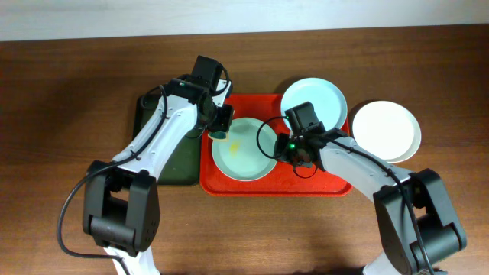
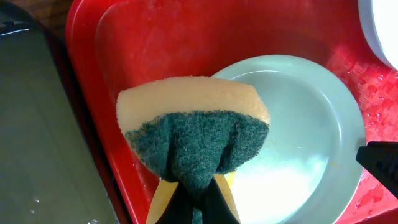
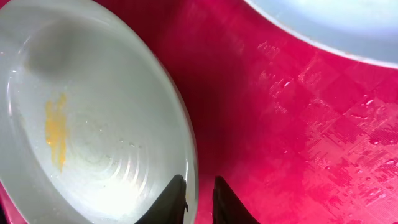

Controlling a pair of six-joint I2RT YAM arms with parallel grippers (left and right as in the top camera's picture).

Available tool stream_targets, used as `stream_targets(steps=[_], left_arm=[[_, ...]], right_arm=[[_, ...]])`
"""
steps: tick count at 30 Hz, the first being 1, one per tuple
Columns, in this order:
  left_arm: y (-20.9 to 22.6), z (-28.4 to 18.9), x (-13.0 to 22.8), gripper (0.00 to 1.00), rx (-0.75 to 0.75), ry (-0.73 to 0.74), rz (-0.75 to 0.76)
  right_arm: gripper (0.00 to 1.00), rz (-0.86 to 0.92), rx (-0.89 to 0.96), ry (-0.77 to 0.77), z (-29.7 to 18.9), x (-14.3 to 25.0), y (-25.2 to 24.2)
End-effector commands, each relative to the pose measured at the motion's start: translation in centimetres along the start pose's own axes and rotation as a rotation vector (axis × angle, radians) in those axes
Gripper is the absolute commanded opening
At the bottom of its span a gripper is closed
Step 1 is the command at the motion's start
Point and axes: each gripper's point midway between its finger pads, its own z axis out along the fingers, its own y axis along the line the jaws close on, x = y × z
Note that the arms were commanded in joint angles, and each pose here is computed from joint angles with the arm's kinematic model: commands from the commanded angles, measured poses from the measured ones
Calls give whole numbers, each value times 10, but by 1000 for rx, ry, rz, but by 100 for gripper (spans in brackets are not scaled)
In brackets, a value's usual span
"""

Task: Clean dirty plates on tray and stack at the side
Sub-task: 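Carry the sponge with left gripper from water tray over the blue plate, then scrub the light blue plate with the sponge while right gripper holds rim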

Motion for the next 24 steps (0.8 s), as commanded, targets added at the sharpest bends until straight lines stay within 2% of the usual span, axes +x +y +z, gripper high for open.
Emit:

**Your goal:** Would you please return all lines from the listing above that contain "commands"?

**Response for this exercise:**
End-effector commands, each relative to the pose measured at the motion's start: translation in centimetres along the start pose's own axes and rotation as a rotation vector (axis × angle, radians) in those axes
Note that the arms were commanded in joint angles, and each pose here is computed from joint angles with the arm's kinematic model: commands from the commanded angles, measured poses from the measured ones

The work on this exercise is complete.